§ Exercise directions
When you copy the material below, keep every line exact and omit the pictures.

===

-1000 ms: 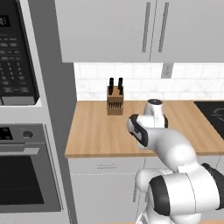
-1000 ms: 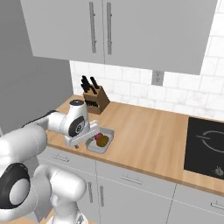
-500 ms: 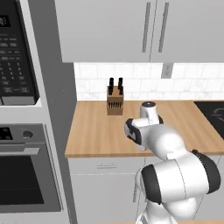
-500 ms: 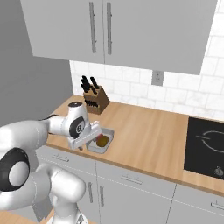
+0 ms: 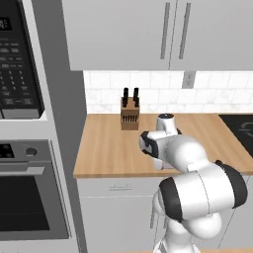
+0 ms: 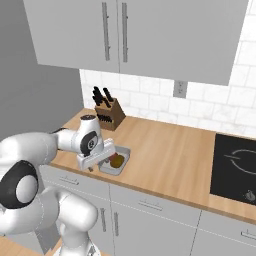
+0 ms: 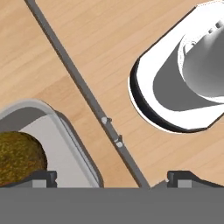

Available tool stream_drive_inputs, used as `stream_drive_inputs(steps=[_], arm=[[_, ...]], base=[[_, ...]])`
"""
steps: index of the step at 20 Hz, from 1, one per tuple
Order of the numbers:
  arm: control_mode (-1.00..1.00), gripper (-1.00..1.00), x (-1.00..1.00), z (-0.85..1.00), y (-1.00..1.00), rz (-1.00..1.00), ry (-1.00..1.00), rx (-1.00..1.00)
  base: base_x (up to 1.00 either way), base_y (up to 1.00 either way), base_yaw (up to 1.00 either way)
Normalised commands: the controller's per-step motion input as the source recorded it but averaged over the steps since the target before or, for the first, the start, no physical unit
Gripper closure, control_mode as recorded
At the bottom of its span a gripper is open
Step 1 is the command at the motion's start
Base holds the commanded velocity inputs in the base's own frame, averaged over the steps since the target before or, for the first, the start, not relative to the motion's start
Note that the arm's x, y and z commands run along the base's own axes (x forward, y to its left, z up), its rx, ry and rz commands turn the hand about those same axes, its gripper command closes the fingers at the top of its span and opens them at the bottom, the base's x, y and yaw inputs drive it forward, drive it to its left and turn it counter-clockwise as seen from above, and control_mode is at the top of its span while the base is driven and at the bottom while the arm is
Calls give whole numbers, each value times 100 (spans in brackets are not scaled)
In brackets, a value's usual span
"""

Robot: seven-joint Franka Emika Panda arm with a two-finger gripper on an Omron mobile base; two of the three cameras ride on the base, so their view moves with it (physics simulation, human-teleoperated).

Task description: Take the meat container that has the shrimp and place it on the second highest rack of the freezer. Then take the vegetable container that has the tomato and avocado and place it on the highest rack of the freezer.

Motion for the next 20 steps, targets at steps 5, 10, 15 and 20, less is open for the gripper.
stream_drive_inputs(steps=[5,10,15,20], arm=[[-100,-100,40,-32,43,-18,2,0],[-100,-100,25,-28,11,-18,3,0],[-100,-100,15,-10,0,-16,0,-1],[-100,100,6,-19,0,-16,0,-1]], base=[[0,0,0],[0,0,0],[0,0,0],[0,0,0]])
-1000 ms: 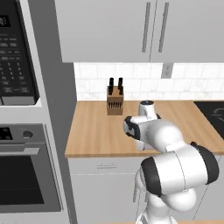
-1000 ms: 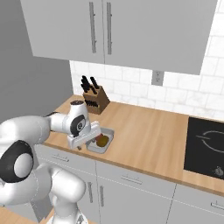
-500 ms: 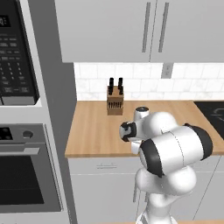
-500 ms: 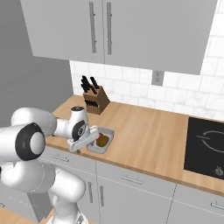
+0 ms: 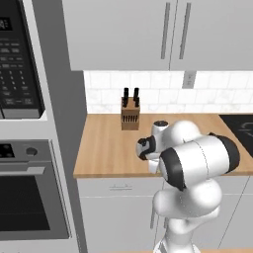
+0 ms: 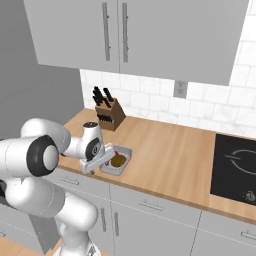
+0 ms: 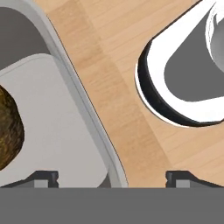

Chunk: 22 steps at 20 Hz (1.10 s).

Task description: Take the meat container that has the shrimp and place it on the second highest rack of the freezer. Then take the vegetable container that has the tomato and avocado and place it on the highest rack of the freezer.

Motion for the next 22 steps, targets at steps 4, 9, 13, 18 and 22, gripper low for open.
stream_drive_inputs(steps=[4,9,13,18,22], arm=[[-100,100,0,-9,-7,-17,0,-1],[-100,100,0,0,-15,-15,3,0],[-100,100,0,0,-16,-13,4,0],[-100,100,-70,44,-2,-2,0,0],[-100,100,-100,74,24,0,-9,0]], base=[[0,0,0],[0,0,0],[0,0,0],[0,0,0],[0,0,0]])
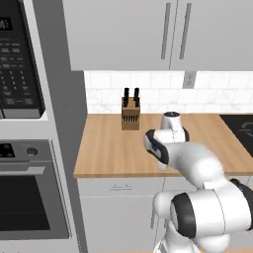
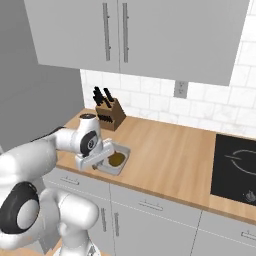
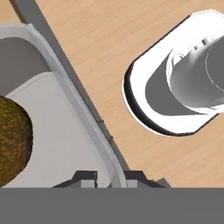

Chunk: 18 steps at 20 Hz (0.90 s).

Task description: Take the meat container that has the shrimp and place it on the second highest rack of the freezer. Then take the vegetable container that has the tomato and avocado and place it on the highest rack of the freezer.

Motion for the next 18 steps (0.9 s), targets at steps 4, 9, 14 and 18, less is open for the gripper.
stream_drive_inputs(steps=[4,9,14,18], arm=[[-100,100,-100,97,28,0,-12,-2],[-100,100,-100,100,8,2,-7,-4],[-100,100,-100,97,0,0,0,-8],[-100,100,-76,62,0,4,0,-3]], base=[[0,0,0],[0,0,0],[0,0,0],[0,0,0]])
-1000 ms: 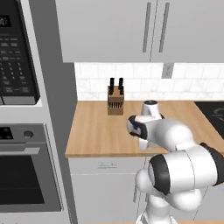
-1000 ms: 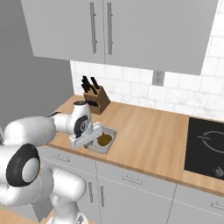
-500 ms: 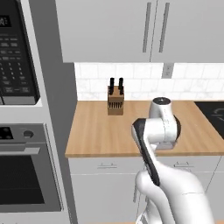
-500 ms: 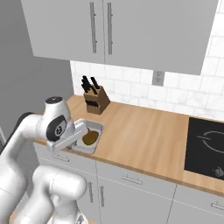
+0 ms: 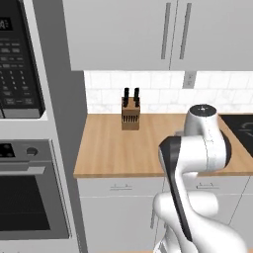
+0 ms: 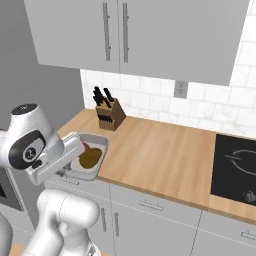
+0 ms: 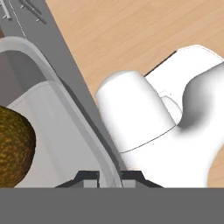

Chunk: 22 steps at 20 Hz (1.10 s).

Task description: Take the meat container that has the shrimp and place it on the second highest rack of the freezer. Then take the vegetable container that has the tomato and avocado and place it on the highest rack of the freezer.

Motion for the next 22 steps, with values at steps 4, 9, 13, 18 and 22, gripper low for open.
stream_drive_inputs(steps=[4,9,13,18,22], arm=[[-100,100,-3,0,-1,3,0,0],[-100,100,-7,-4,0,0,4,0],[100,100,0,0,0,0,0,0],[100,100,0,0,0,0,0,0],[100,100,0,0,0,0,0,0]], base=[[0,0,0],[0,0,0],[-100,20,3],[-98,90,36],[-56,100,48]])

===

§ Result below
-1000 ms: 
-1000 ms: 
-500 ms: 
-500 ms: 
+0 ms: 
+0 ms: 
+0 ms: 

Available tool stream_drive_inputs, used as `stream_drive_inputs(steps=[_], arm=[[_, ...]], base=[[_, ...]])`
"""
steps: index of the step at 20 Hz, from 1, one per tuple
Order of the numbers:
  arm: control_mode (-1.00..1.00), gripper (-1.00..1.00), x (-1.00..1.00), z (-0.85..1.00), y (-1.00..1.00), rz (-1.00..1.00), ry (-1.00..1.00), rx (-1.00..1.00)
  base: base_x (up to 1.00 either way), base_y (up to 1.00 either way), base_yaw (up to 1.00 either way)
Normalised commands: the controller's per-step motion input as the source recorded it but averaged over the steps since the target before or, for the first, the start, no physical unit
Gripper closure, control_mode as recorded
At the bottom of its span a gripper is open
Step 1 is the command at the motion's start
Base holds the commanded velocity inputs in the base's own frame, averaged over the steps since the target before or, for the first, the start, not relative to the motion's start
Note that the arm's x, y and z commands run along the base's own axes (x forward, y to its left, z up), its rx, ry and rz commands turn the hand about those same axes, its gripper command closes the fingers at the top of its span and opens them at the bottom, the base's x, y and yaw inputs drive it forward, drive it to its left and turn it counter-clockwise as seen from above, and control_mode is at the top of its span while the base is driven and at the bottom while the arm is
Calls give whole numbers, each value times 100 (spans in brackets are not scaled)
In brackets, a value's usual span
"""

Robot: seven-joint Franka Emika Panda arm with a two-finger gripper on an Omron mobile base; two of the three cameras ride on the base, so their view moves with it (physics simulation, human-teleoperated).

Task description: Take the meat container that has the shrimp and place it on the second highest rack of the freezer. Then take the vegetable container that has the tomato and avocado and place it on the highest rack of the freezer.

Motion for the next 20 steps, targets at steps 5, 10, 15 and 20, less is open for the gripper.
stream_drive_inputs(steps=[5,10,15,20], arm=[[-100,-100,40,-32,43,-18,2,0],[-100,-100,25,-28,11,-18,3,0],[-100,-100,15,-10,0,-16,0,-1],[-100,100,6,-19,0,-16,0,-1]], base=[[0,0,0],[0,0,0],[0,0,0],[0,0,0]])
-1000 ms: 
-1000 ms: 
-500 ms: 
-500 ms: 
+0 ms: 
+0 ms: 
+0 ms: 

Chunk: 22 steps at 20 Hz (1.10 s).

Task description: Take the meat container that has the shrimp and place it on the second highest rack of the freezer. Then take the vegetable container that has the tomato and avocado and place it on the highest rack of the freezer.

Motion for the next 22 steps, targets at steps 4, 9, 13, 18 and 22, gripper low for open.
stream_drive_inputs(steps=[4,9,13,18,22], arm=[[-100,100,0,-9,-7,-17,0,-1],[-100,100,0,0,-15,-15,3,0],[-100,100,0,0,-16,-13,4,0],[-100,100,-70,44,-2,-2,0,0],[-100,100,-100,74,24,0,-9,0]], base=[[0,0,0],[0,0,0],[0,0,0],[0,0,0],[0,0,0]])

Chunk: 18 steps at 20 Hz (0.90 s).

Task description: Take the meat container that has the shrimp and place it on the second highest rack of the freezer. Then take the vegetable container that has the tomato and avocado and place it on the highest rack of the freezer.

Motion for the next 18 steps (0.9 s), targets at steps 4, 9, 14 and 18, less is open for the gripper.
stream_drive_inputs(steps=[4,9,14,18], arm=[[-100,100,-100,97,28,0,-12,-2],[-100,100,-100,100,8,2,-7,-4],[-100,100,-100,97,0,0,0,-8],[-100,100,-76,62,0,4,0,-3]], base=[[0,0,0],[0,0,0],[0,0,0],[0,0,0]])
-1000 ms: 
-1000 ms: 
-500 ms: 
-500 ms: 
+0 ms: 
+0 ms: 
+0 ms: 

Chunk: 22 steps at 20 Hz (1.10 s).

Task description: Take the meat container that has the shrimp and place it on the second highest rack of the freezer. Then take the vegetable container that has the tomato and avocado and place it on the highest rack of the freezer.

Motion for the next 22 steps, with values at steps 4, 9, 13, 18 and 22, gripper low for open.
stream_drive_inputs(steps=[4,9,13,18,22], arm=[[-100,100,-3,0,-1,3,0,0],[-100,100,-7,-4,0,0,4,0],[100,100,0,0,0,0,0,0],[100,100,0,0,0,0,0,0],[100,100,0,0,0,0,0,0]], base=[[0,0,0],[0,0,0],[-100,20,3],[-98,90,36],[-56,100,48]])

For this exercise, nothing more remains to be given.